As we approach midterms, hot-button issues like terrorism, immigration, and racial injustice will take center stage in the public discourse. Rather than relying on the platform of a political party to dictate a faithful approach to these topics, we must turn to the scriptures and people like Hamer, Thurman, and Cone. From this wellspring, we can see the ethical imperative before us: Protect and care for those who are pressed down by the systems of structures of our society.

To do this work effectively requires us to engage in the political arena. This is not a contradiction to our faith.

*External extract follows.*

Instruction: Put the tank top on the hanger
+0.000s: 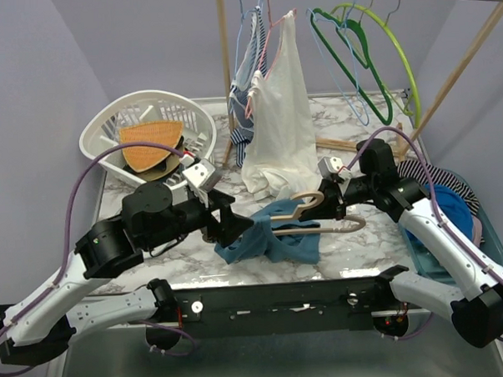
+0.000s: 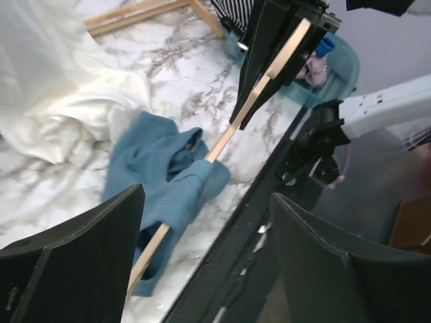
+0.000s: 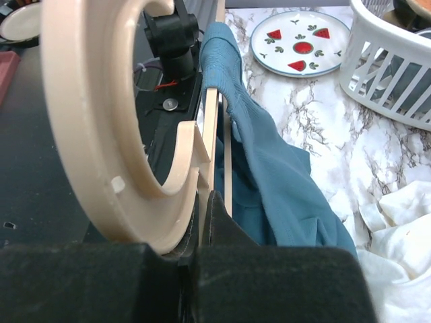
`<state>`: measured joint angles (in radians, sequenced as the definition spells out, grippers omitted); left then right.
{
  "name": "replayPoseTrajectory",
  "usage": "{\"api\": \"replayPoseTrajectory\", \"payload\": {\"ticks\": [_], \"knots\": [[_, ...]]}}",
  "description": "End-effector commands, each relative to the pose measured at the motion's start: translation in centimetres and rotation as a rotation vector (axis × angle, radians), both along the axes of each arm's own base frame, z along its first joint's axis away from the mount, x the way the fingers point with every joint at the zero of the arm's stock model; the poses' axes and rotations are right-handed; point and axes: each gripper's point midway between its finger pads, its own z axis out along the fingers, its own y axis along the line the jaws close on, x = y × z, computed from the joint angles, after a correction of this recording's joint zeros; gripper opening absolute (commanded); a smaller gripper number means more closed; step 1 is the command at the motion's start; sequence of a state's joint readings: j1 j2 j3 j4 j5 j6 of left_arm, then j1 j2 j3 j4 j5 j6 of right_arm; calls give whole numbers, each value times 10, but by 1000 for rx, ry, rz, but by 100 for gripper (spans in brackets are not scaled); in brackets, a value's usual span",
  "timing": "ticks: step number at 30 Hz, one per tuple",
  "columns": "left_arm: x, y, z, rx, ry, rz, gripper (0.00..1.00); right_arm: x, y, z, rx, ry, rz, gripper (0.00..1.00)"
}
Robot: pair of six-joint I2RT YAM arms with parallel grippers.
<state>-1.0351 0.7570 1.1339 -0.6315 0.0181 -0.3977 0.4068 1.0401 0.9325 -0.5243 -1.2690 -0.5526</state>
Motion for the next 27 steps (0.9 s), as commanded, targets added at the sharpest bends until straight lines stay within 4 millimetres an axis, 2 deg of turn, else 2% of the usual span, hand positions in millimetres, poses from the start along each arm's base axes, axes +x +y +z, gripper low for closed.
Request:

I understand faith to be a gift to our democracy and a source of hope that has inspired some of the greatest social movements and civic institutions. From a shared faith, the critic, the prophet, and the builder work together to build a new future for our nation.

As midterms approach, we must discern which candidates will contribute to a vision of flourishing and belonging across the many different communities in our country. The goal, even in our many differences, is to unequivocally affirm the inherent worth, dignity, and capabilities of every human being no matter one’s political affiliation, cultural heritage, or religious beliefs. This affirmation is a main tenet of the Black Lives Matter movement. As activist Danté Stewart writes, “Black Lives Matter is not just a response to Black death but it is the public theological truth of the dignity of Black life … it is the story of all the ways we have loved and liberated ourselves and believed in our future.” The Black Lives Matter movement continues to offer a compelling vision of justice and invites us all to participate in achieving this end.